WHAT IS EXPECTED => If a line below contains the string "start", copy it out.

COLLECTED DATA =>
──────────

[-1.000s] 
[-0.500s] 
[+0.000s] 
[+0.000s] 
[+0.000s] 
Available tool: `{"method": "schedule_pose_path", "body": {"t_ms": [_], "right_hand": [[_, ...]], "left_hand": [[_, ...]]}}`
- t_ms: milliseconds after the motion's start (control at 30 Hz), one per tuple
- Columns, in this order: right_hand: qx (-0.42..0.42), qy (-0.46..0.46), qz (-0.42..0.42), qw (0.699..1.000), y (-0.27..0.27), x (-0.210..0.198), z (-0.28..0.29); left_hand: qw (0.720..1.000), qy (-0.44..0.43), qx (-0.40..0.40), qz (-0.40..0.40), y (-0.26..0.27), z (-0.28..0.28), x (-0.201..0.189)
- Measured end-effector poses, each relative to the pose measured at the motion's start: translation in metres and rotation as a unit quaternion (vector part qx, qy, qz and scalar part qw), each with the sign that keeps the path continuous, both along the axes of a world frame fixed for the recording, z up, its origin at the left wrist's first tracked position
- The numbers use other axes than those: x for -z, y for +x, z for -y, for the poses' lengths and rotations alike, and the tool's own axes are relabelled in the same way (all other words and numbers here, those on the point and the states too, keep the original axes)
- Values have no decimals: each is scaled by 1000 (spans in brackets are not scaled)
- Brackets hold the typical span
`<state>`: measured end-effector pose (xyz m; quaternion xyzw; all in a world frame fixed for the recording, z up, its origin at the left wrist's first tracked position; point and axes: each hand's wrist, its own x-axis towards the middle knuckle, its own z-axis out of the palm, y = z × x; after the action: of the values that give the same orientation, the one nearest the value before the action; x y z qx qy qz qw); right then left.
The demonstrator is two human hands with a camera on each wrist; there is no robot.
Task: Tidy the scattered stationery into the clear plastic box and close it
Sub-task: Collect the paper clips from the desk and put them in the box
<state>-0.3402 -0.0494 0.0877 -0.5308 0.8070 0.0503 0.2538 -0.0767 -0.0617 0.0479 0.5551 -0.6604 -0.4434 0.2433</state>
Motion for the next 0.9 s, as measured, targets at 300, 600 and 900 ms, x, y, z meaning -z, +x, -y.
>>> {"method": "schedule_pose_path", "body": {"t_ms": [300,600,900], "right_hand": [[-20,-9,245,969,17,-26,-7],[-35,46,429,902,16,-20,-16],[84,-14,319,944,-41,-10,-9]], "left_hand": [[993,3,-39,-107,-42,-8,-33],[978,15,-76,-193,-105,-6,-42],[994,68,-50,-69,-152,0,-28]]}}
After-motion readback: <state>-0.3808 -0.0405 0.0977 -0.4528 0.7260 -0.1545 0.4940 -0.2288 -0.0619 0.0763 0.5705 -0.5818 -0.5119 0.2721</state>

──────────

OUTPUT OF THE EXERCISE =>
- t_ms: milliseconds after the motion's start (control at 30 Hz), one per tuple
- Measured end-effector poses, each relative to the pose measured at the motion's start: translation in metres and rotation as a unit quaternion (vector part qx, qy, qz and scalar part qw), each with the sign that keeps the path continuous, both along the axes of a world frame fixed for the recording, z up, its origin at the left wrist's first tracked position

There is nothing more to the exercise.